■ Exercise prompt ■
Retype the listing below line for line, but only from the line with "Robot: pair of" down to the line with "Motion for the", inclusive. Pictures stay out.

■ Recorded information ■
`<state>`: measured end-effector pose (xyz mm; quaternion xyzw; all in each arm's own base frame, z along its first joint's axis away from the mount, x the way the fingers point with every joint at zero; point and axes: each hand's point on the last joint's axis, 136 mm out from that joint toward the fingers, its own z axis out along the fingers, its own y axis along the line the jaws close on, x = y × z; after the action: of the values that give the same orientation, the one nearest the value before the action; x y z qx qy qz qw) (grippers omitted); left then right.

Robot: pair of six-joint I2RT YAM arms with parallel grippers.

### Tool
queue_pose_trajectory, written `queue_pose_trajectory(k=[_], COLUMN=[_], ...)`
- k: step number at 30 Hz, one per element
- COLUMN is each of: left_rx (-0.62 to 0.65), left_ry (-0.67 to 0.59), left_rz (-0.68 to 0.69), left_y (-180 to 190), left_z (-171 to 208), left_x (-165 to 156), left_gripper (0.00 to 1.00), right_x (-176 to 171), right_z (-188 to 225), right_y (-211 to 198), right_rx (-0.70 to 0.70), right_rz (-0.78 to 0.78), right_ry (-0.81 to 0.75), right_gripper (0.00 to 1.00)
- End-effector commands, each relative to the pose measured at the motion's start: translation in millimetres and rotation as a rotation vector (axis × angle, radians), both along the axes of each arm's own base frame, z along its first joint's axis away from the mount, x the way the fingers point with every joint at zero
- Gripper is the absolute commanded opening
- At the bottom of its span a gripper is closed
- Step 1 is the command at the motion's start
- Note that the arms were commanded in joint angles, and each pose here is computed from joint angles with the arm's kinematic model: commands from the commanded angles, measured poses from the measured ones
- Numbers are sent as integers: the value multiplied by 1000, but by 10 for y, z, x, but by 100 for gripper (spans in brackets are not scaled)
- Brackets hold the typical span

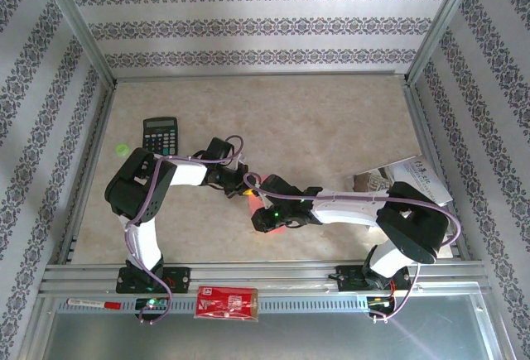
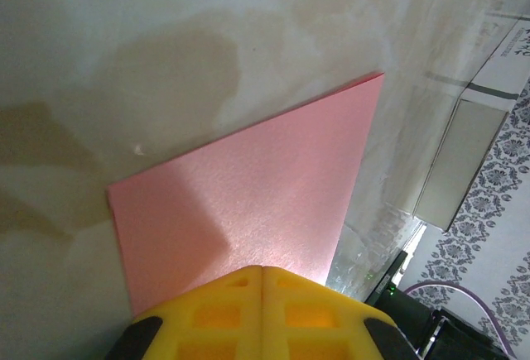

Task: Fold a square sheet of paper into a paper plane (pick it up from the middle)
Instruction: Turn over the paper at the bottom-center of the table, then perform the third fold on the triangle at the bottom-center of the table.

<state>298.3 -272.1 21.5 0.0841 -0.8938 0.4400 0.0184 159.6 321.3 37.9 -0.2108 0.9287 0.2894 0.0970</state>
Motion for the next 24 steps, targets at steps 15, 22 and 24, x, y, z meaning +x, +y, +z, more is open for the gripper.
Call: queue_pose_trajectory(k=[15, 22, 24], left_rx=[67, 98, 101], left_ry=[39, 33, 31], left_rz=[-68, -95, -96], left_y=[39, 70, 73], left_z=[-220, -246, -245], left_x=[-123, -138, -135], left_gripper=[2, 2, 2], right_x=[186, 331, 337], right_z=[140, 167, 180], right_y=[4, -59, -69], right_rx=[93, 134, 139], right_rz=[-26, -36, -27], right_ry=[12, 67, 74], right_gripper=[0, 1, 2])
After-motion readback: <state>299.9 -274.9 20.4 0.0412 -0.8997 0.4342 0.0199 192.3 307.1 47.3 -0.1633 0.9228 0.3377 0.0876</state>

■ Expected answer ■
Robot: pair of six-joint I2RT YAM arms with parallel grippers.

### Tool
queue_pose_trajectory, written `queue_pose_trajectory(k=[_], COLUMN=[_], ...)`
- k: step number at 30 Hz, one per element
- COLUMN is each of: left_rx (-0.62 to 0.65), left_ry (-0.67 to 0.59), left_rz (-0.68 to 0.69), left_y (-180 to 190), left_z (-171 to 208), left_x (-165 to 156), left_gripper (0.00 to 1.00), right_x (-176 to 171), right_z (-188 to 225), right_y (-211 to 198), right_rx (-0.70 to 0.70), right_rz (-0.78 to 0.78), right_ry (-0.81 to 0.75), right_gripper (0.00 to 1.00)
- End-effector commands, each relative to the pose measured at the motion's start: translation in millimetres and rotation as a rotation vector (axis × angle, radians), both along the axes of each arm's own base frame, z along its first joint's axis away from the mount, x the way the fingers point with every joint at zero
- Gripper is the absolute commanded opening
- At the bottom of its span a gripper is closed
- Step 1 is the command at the motion's start
- Note that the arms were commanded in joint angles, and each pose here is computed from joint angles with the arm's kinematic model: commands from the commanded angles, measured poses from the measured ones
- Numbers are sent as integers: the value multiplied by 1000, but by 10 for y, z, x, but by 100 for gripper (spans in brackets are not scaled)
- Brackets hold the typical span


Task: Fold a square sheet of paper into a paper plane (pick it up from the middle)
Instruction: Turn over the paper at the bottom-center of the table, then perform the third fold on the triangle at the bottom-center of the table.

<state>298.3 -272.1 21.5 0.0841 -0.8938 0.4400 0.0184 159.6 321.3 37.9 -0.2108 0.9287 0.2894 0.0970</state>
Motion for the next 24 steps, targets at steps 15, 22 and 24, x, y, z meaning +x, +y, +z, more is open for the gripper.

No further work is required for this exercise.